Chi arriva in Terra Santa e visita i Santuari, inizialmente può sorprendersi – o perfino spaventarsi – per la pluralità religiosa e i diversi modi di espressione della fede. Nella Basilica del Santo Sepolcro di Gerusalemme diverse confessioni dividono lo stesso spazio e si alternano in orari precisi per pregare.
Fra Atanasio Macora, ofm Responsabile StatusQuo – Custodia di Terra Santa ricorda che “esistono molte chiese differenti, tre religioni, molte le religioni presenti e a volte ci sono forme di rivalità o competizioni per ciò che riguarda i luoghi santi. Questo è causato da questioni relative alla rivendicazione di essere arrivati per primi qui, in questo luogo in cui ognuno ha avuto la sua origine”.
Ma cos’è lo Status Quo? Lo stesso fra Atanasio spiega che “Status Quo significa essenzialmente l’esistenza dello stato di giustizia. Quindi le cose restano uguali là dove infatti devono esserlo, senza cambiare. Non è un codice, un codice legale, ma una situazione in cui ognuno deve vedere realizzati i propri diritti”.
La questione non coinvolge solo i luoghi appartenenti ai cristiani. É possibile comprendere la pluralità religiosa nella Mostra intitolata Statu Quo, nel Museo d’Arte di Tel Aviv. Tania Coen-Uzzielli, Direttrice Museo d’Arte di Tel Aviv afferma che “la mostra esplora cinque luoghi sacri e li esplora attraverso lo Status Quo. Cos’è lo Status Quo? È l’equilibrio che si crea nei luoghi sacri tra comunità o tra persone o tra differenti religioni in conflitto tra loro”.
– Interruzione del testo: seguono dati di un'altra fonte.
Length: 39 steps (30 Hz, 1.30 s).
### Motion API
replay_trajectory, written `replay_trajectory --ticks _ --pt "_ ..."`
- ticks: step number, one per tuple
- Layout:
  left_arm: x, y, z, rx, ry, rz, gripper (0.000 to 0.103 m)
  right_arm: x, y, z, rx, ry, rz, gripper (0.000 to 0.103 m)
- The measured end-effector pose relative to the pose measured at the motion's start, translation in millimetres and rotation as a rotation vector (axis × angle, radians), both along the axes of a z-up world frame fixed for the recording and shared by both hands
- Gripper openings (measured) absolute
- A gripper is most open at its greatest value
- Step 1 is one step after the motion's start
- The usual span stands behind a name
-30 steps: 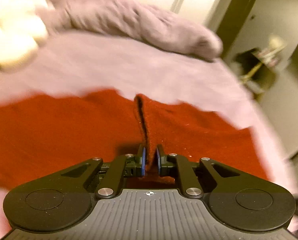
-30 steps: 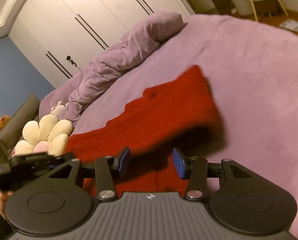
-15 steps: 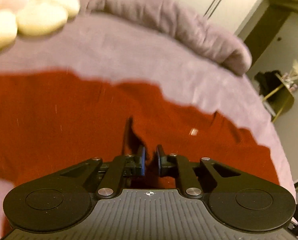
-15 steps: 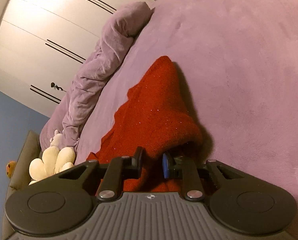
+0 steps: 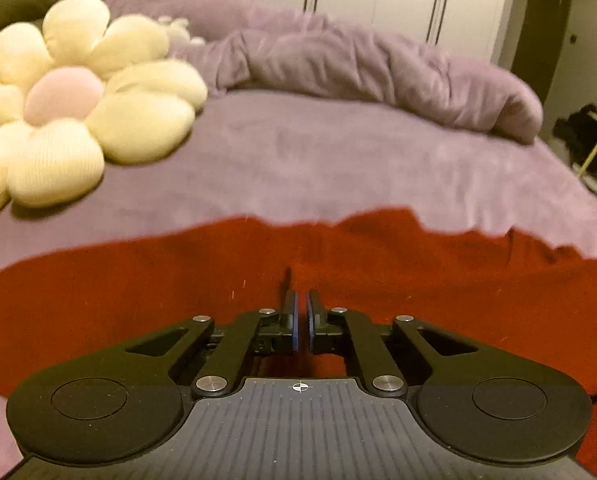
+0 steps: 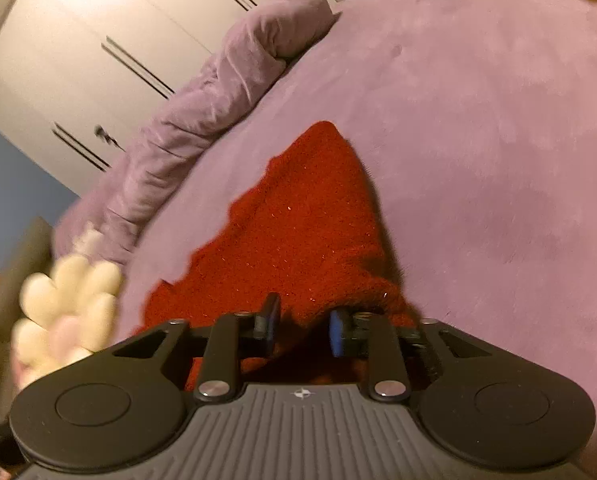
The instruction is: Fold small clothes
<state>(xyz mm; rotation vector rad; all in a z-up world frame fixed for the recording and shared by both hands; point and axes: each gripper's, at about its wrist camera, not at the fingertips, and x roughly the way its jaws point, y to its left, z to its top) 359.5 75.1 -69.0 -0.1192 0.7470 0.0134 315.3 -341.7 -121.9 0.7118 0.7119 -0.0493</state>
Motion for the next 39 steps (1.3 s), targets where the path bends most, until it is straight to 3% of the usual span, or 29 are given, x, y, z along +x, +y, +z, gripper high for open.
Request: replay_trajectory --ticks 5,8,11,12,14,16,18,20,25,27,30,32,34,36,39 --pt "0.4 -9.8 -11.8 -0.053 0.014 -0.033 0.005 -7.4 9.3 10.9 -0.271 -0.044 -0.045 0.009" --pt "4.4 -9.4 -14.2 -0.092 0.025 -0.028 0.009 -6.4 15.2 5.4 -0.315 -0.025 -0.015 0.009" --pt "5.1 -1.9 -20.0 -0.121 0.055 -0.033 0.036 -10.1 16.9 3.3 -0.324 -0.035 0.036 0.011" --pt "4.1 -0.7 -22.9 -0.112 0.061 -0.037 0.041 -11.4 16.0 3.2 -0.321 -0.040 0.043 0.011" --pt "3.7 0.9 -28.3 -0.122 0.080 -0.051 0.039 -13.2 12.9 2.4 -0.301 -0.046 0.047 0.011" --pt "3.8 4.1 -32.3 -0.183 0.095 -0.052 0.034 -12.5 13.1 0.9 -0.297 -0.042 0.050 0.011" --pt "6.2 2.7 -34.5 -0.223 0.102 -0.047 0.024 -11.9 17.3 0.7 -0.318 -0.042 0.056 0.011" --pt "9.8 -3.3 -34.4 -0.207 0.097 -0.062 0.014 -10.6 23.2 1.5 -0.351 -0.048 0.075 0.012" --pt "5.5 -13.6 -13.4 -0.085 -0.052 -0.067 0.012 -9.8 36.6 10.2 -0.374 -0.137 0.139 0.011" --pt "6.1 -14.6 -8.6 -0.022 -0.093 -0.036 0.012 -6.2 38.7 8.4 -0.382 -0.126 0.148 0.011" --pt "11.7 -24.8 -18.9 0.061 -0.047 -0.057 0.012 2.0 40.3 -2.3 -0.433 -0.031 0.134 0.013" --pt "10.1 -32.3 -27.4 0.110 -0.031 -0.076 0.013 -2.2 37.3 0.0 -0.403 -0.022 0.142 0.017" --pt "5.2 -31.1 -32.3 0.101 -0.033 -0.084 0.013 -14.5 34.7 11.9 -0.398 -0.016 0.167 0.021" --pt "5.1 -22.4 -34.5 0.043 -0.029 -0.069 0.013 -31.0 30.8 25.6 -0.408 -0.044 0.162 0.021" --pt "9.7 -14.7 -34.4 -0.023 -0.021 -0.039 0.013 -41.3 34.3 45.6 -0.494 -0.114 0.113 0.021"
Uno degli elementi di rilievo della mostra è proprio la Chiesa del Santo Sepolcro. Continua la Direttrice: “Sappiamo che la formulazione dello Status Quo nella Chiesa del Santo Sepolcro risale ai tempi antichi, forse la prima volta risale con esattezza a metà del XIX secolo dopo lo scoppio della guerra di Crimea, sorta proprio come conflitto tra le varie chiese Cristiane. Ora sappiamo che lo status quo dentro la Chiesa del Santo Sepolcro è regolato dal protocollo del tempo, da come si alternano le chiese nella fruizione dello spazio comune”.
Sono stati ricordati anche altri luoghi sacri per le religioni monoteiste come la tomba dei Patriarchi, frequentata da arabi musulmani ed ebrei, il Muro Occidentale e la Tomba di Rachele. Gli spazi della mostra hanno titoli suggestivi: “Coreografia”, riferito alla Basilica del Santo Sepolcro, dato che, come in una coreografia, le diverse religioni si alternano al suo interno e “Scenografia”, riferito alla Tomba dei profeti, dato che il suo spazio è definito e diviso da tappeti, armadi e libri sacri. Per il muro occidentale è stato scelto il titolo di “Progetto”, dato che non è stata ancora trovata la formula per realizzare lo “status quo” in questo spazio. La tomba di Rachele porta il nome di “Paesaggio” perché, come spiega la direttrice: “il muro costruito per consentire solo agli ebrei di entrare nella tomba crea una interferenza impattante nel paesaggio”.
“La mostra – ha concluso Direttrice Museo d’Arte di Tel Aviv – vuole dire che la coesistenza è possibile se viene formulata nel modo giusto, esattamente come questo spazio che, pur essendo contestato, può essere condiviso e regolamentato”.